Un’artista poliedrica, Maria Lai, che ha in comune con Lina l’amore indissolubile per la terra di origine, nel suo caso Ulassai, in Sardegna, ha vergato una frase che si adatta all’animo sensibile di entrambe: L’arte ha origine dall’amarezza ma rende dolce l’esistenza.
BIBLIOGRAFIA
Petrara Caterina, “Lina Pietravalle e il giornalismo letterario degli anni Venti”, Scrittrici/giornaliste Gionaliste/Scrittrici, a cura di Adriana Chemello e Vanna Zaccaro, Università degli Studi di Bari Aldo Moro, Settore Editoriale e Redazionale, 2011.
Associazione Dimore Storiche Italiane, sede nazionale e sezione Molise, mostra a cura di Nicoletta Petravalle, “Lina Pietravalle (1887-1956) nelle pagine di quotidiani e riviste”, Tipografia San Giorgio, dicembre 2010.
Frattolillo Rita, “Biografie di donne protagoniste del loro tempo: Lina Pietravalle”, 2014.

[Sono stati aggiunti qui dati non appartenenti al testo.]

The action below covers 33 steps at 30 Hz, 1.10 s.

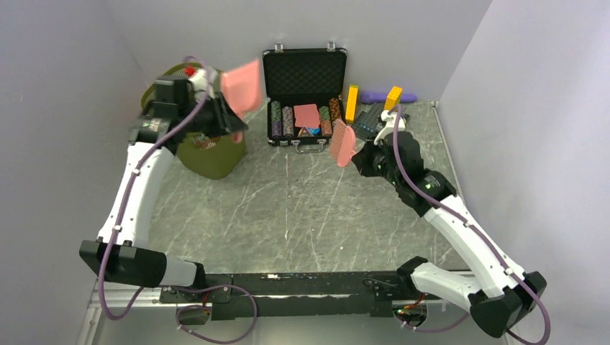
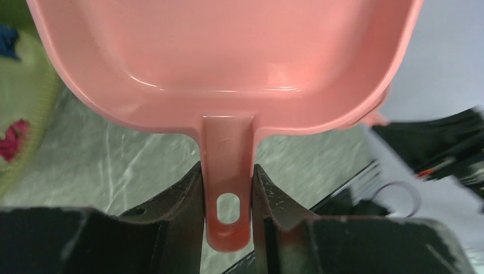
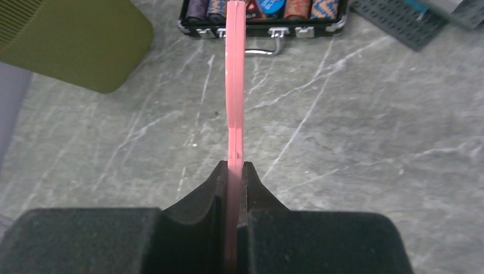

Moffa Anna, “Lina Pietravalle, Novelle Molisane”, Blog Molise d’Autore, 09/04/2008.
Iacobucci Gabriella, “Il Molise di Lina Pietravalle”, Blog Molise d’Autore, 14/12/2014.
MOTIVAZIONE: Si tratta di una nota biografica che rileva una sensibile attenzione al percorso letterario e umano di Lina Pietravalle: in effetti il lavoro si caratterizza come un viaggio nell’anima della scrittrice e come un cammino ideale e culturale sui mille sentieri che solcano la sua dimensione esistenziale, che, comunque, trovano sempre un approdo certo e un guscio protettivo nelle tracce della memoria locale, nei riferimenti saldamente radicati nelle profondità delle storie della propria terra, attraverso l’ascolto delle voci del paese, della piazza, delle case, degli odori e dei sapori di luoghi indimenticabili.